Sweet Briar College's campus is a hive of activity in June and July, thanks to the sports camps, teacher conferences and other summer programs that have long had a home here. Lately, Blue Ridge Summer Theatre Festival thespians have joined the throngs.
But this year both the tempo and the volume will rise noticeably when Mid-Atlantic Camps arrives for the first time. The Richmond-based company has chosen Sweet Briar as the new base for its summer band camps, after leaving its home of 32 years at Ferrum College.
About 1,200 campers and 45 staffers will stay at Sweet Briar for five-day sessions over four weeks from July 13 to Aug. 11. Each of the sessions - Band Front Camp (color guard, drum major and drum line sections), Middle School Concert Band Camp and three Marching Band Camps - conclude with final exhibition performances that are open to the public.
Sweet Briar auxiliary services director Steve Edwards anticipates the camps will increase the College's summer programs revenue by an estimated $500,000 over the length of the three-year contract he negotiated with Mid-Atlantic.
Similarly, camp director Dwight Leonard believes their presence will provide a local economic boost. Parents dropping off and picking up their children will shop and dine nearby, and what his staff and clients can't find on campus they will purchase from area merchants, Leonard said. He told the Franklin News-Post in a July 25, 2008, story that Mid-Atlantic spent more than $5 million in the local economy and at Ferrum when the camps were based there.
Leonard said the move to Sweet Briar came after Ferrum realized it could no longer host the camps because of enrollment growth and scheduling conflicts. He said there is no animosity about the change, just sadness over the end of a fruitful relationship and leaving behind the staff and administrators who had become longtime friends.

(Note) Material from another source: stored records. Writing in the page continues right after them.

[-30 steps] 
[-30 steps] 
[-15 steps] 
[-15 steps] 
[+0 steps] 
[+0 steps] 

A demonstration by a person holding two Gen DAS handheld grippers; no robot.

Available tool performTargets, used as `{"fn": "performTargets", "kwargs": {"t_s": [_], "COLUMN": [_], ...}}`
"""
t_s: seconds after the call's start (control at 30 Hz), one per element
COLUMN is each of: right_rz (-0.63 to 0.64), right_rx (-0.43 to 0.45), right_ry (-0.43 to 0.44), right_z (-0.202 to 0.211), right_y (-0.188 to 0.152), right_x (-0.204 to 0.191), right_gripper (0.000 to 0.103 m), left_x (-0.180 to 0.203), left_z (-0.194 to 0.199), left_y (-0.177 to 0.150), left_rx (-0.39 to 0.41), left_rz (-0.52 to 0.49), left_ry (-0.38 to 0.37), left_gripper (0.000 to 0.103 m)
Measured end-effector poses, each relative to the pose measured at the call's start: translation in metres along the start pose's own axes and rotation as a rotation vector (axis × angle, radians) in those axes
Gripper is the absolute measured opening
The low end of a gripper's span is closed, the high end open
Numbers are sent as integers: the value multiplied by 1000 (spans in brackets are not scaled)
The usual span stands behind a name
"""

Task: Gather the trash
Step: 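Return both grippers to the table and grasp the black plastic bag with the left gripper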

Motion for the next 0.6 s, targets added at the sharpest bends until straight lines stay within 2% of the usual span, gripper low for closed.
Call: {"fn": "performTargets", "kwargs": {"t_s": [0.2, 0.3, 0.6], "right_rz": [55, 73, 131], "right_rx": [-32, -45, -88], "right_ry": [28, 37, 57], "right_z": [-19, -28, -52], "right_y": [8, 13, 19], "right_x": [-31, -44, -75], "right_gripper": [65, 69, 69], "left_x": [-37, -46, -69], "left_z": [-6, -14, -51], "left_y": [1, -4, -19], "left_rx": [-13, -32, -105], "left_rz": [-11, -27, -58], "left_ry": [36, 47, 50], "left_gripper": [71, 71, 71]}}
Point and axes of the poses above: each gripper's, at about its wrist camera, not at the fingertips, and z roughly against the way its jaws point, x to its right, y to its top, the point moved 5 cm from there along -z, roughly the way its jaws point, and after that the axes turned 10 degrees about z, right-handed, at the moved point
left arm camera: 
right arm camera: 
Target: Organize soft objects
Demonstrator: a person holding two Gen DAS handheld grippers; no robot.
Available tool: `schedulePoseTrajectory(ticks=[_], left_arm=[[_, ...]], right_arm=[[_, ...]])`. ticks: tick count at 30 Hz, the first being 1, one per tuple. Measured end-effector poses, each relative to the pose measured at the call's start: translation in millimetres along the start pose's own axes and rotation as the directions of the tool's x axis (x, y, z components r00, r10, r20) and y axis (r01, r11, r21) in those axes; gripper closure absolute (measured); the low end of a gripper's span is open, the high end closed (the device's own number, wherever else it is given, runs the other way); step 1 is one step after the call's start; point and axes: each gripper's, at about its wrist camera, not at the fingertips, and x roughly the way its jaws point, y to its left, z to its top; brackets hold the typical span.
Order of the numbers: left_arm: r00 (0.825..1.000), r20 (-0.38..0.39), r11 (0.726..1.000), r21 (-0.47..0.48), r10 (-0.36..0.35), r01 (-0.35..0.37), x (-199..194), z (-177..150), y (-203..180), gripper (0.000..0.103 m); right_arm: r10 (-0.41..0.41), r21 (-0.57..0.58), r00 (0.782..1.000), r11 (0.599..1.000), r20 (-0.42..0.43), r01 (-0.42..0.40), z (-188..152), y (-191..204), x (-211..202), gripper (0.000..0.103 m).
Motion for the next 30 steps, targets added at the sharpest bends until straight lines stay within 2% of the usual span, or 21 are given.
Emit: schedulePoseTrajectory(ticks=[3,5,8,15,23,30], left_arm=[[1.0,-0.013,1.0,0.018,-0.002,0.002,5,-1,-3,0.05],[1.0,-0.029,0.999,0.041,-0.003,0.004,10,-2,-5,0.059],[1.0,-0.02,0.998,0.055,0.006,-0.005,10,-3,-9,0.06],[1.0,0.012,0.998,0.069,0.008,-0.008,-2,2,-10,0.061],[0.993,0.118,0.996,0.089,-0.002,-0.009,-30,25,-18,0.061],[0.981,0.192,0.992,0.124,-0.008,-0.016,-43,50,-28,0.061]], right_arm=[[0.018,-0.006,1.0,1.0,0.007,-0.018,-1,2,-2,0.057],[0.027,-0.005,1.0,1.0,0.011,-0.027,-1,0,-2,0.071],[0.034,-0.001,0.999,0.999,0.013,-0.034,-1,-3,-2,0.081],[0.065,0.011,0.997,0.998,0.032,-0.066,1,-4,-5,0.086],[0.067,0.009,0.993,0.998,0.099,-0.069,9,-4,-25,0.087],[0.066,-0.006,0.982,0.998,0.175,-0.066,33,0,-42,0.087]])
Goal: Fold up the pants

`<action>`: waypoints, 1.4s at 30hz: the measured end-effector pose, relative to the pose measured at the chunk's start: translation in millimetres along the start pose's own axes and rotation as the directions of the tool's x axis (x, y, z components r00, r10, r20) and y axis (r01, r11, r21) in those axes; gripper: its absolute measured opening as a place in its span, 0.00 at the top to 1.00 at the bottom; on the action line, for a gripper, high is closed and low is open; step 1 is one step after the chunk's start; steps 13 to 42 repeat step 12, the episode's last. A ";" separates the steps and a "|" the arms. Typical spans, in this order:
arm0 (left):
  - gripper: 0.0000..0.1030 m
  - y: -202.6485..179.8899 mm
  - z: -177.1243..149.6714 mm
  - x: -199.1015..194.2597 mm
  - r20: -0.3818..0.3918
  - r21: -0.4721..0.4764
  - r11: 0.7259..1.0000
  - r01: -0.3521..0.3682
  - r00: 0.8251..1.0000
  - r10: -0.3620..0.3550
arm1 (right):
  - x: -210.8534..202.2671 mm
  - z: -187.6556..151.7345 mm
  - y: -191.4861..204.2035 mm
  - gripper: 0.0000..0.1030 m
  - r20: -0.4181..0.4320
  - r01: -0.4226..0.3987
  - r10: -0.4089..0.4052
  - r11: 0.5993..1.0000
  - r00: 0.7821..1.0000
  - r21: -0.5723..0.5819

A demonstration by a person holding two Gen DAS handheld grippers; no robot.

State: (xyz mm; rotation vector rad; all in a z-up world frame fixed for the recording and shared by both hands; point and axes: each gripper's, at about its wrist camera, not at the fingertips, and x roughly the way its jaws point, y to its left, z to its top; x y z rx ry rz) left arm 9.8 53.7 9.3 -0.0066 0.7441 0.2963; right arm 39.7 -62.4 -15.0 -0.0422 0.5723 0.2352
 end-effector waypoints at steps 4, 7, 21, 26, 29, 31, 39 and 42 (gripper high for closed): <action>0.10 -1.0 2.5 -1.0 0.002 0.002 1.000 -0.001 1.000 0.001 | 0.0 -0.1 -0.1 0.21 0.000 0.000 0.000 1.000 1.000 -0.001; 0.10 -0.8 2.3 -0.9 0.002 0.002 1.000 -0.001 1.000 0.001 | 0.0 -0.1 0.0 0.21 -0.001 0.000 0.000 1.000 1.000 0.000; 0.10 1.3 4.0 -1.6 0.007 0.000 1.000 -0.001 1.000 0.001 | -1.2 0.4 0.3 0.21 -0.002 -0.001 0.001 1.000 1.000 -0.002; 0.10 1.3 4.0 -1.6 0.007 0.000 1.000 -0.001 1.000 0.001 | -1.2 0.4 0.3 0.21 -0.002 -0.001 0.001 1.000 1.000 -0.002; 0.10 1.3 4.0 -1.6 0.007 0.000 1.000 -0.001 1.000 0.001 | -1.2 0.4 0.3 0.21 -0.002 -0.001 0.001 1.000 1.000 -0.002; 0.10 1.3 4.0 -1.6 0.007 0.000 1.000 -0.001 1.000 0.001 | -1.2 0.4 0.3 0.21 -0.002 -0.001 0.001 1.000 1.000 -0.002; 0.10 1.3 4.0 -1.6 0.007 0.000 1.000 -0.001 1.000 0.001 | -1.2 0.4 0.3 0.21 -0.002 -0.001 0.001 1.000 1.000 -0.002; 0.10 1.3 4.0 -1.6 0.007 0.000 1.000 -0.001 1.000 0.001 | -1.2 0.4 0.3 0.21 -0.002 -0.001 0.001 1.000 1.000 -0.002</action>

Sweet Briar wasn't an automatic choice, however, and the deal almost didn't happen. Leonard had scouted the College and numerous other campuses for a year without finding a new home for the camps. He was on the verge of giving up and concentrating on Mid-Atlantic's core business of producing middle and high school competitions.
But Sweet Briar dean and professor of music Jonathan Green is a judge at those competitions and in a chance conversation, he suggested Leonard talk with Edwards. They were able work out an affordable cost structure and Edwards, backed by the College, agreed to build additional practice fields accommodate the camps.
More information about Mid-Atlantic Camps is available at http://midatlanticcamps.com:8080/. For more information about the camps at Sweet Briar, please contact Edwards at sedwards@sbc.edu or (434) 381-6160.
A camp schedule follows:
Band Front Camp
Monday, July 13 to Friday, July 17
The final exhibition will be held at 9 a.m. July 17 in Williams Gymnasium.
Will be attended by about 200 mostly high school students from four states who are members of color guard (flags, rifles and winter guard), drum major and drum line sections.
Middle School Concert Band Camp
Sunday, July 19 to Thursday, July 23
Final exhibitions will be held at 1 p.m. Thursday, July 23 in Murchison Lane Auditorium.
Approximately 250 students will attend.
Marching Band Camps
Tuesday, July 28 to Saturday, Aug. 1
Sunday, Aug. 2 to Thursday, Aug. 6
Friday, Aug. 7 to Tuesday, Aug. 11
Final exhibitions will be performed at 9 a.m. Aug. 1, Aug. 6 and Aug. 11 on the lower athletic field behind Babcock Fine Arts Center.
Two to four high school bands will attend each session, with as many as 400 musicians. Bands from Chapel Hill and Carrboro, N.C., are signed up, along with several Roanoke Valley and Southwest Virginia high school bands.